ASSIGNMENT.
Go through the records and copy each line where the string "full" occurs.

LISTED RECORDS.
****************
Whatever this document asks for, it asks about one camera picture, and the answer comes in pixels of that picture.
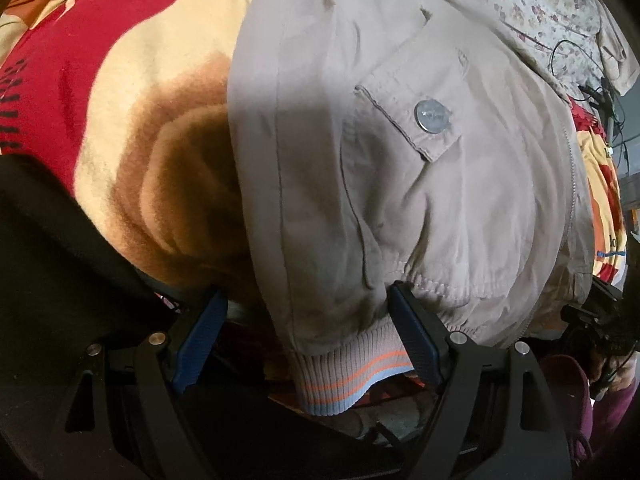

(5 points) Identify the beige zip-up jacket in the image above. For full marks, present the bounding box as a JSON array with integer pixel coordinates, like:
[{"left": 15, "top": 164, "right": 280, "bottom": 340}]
[{"left": 228, "top": 0, "right": 593, "bottom": 416}]

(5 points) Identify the maroon right sleeve forearm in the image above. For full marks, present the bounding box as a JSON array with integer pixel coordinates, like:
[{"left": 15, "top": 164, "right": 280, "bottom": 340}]
[{"left": 540, "top": 354, "right": 637, "bottom": 466}]

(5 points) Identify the orange red yellow blanket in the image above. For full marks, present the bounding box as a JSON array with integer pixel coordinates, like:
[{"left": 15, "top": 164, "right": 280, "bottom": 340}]
[{"left": 0, "top": 0, "right": 629, "bottom": 311}]

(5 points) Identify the beige cloth at right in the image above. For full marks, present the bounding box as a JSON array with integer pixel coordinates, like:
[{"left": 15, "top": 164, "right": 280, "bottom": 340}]
[{"left": 597, "top": 0, "right": 639, "bottom": 96}]

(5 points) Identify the white floral quilt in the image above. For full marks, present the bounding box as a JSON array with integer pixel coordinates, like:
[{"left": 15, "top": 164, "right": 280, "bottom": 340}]
[{"left": 480, "top": 0, "right": 609, "bottom": 100}]

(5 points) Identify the black cable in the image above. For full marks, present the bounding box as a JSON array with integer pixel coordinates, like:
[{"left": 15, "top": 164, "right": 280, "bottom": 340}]
[{"left": 548, "top": 38, "right": 640, "bottom": 162}]

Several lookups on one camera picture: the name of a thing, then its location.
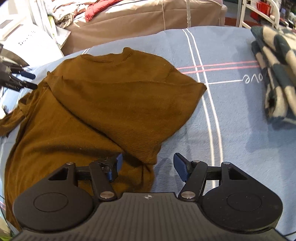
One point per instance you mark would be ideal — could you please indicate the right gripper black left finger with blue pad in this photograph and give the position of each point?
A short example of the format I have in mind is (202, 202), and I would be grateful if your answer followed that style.
(101, 173)

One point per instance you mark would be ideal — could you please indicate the brown knit sweater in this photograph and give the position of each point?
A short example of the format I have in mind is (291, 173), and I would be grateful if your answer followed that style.
(92, 107)

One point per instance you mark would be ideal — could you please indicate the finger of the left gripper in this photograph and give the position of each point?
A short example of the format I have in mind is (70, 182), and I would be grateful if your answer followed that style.
(19, 84)
(16, 69)

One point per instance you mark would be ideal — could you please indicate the white metal rack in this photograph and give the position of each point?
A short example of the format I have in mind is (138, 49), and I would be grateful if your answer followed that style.
(272, 16)

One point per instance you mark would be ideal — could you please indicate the floral patterned quilt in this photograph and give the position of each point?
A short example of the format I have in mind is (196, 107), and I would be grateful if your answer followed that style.
(64, 12)

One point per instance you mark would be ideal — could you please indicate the beige covered mattress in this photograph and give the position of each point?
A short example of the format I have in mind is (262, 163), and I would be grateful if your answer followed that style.
(127, 19)

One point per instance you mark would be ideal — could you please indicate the white appliance machine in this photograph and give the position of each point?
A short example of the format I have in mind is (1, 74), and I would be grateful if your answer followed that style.
(34, 39)

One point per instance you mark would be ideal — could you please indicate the red cloth on mattress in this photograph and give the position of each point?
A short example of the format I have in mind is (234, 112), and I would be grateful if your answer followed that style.
(98, 7)

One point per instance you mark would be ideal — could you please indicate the light blue striped blanket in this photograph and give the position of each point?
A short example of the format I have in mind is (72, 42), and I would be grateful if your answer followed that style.
(228, 125)

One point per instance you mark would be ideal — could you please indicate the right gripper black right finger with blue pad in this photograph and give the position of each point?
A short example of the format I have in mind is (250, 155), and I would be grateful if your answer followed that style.
(196, 174)

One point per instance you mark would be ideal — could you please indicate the checkered dark cream blanket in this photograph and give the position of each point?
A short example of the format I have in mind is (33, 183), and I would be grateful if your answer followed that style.
(275, 52)

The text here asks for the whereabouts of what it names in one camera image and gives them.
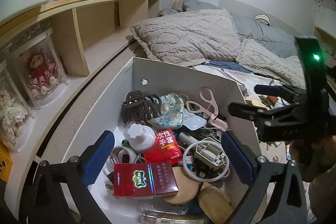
****************
REPLY TO THE TASK.
(5 points) Identify the beige zip-up jacket in the image above. For full marks, present the bounding box as a JSON array with integer pixel coordinates, like:
(5 points) Identify the maroon right sleeve forearm in the image above. For full marks, present the bounding box as a JSON array with integer pixel coordinates, like:
(5 points) Identify the orange red yellow blanket in the image above. For full marks, present the bounding box as a JSON array with integer pixel coordinates, like:
(5 points) Identify the beige cloth at right in the image above. For full marks, present the bounding box as a JSON array with integer pixel coordinates, like:
(5 points) Identify the white floral quilt in the image above. For full marks, present the bounding box as a JSON array with integer pixel coordinates, like:
(5 points) Identify the black cable in the image above. For full marks, present the bounding box as a JSON array with integer pixel coordinates, like:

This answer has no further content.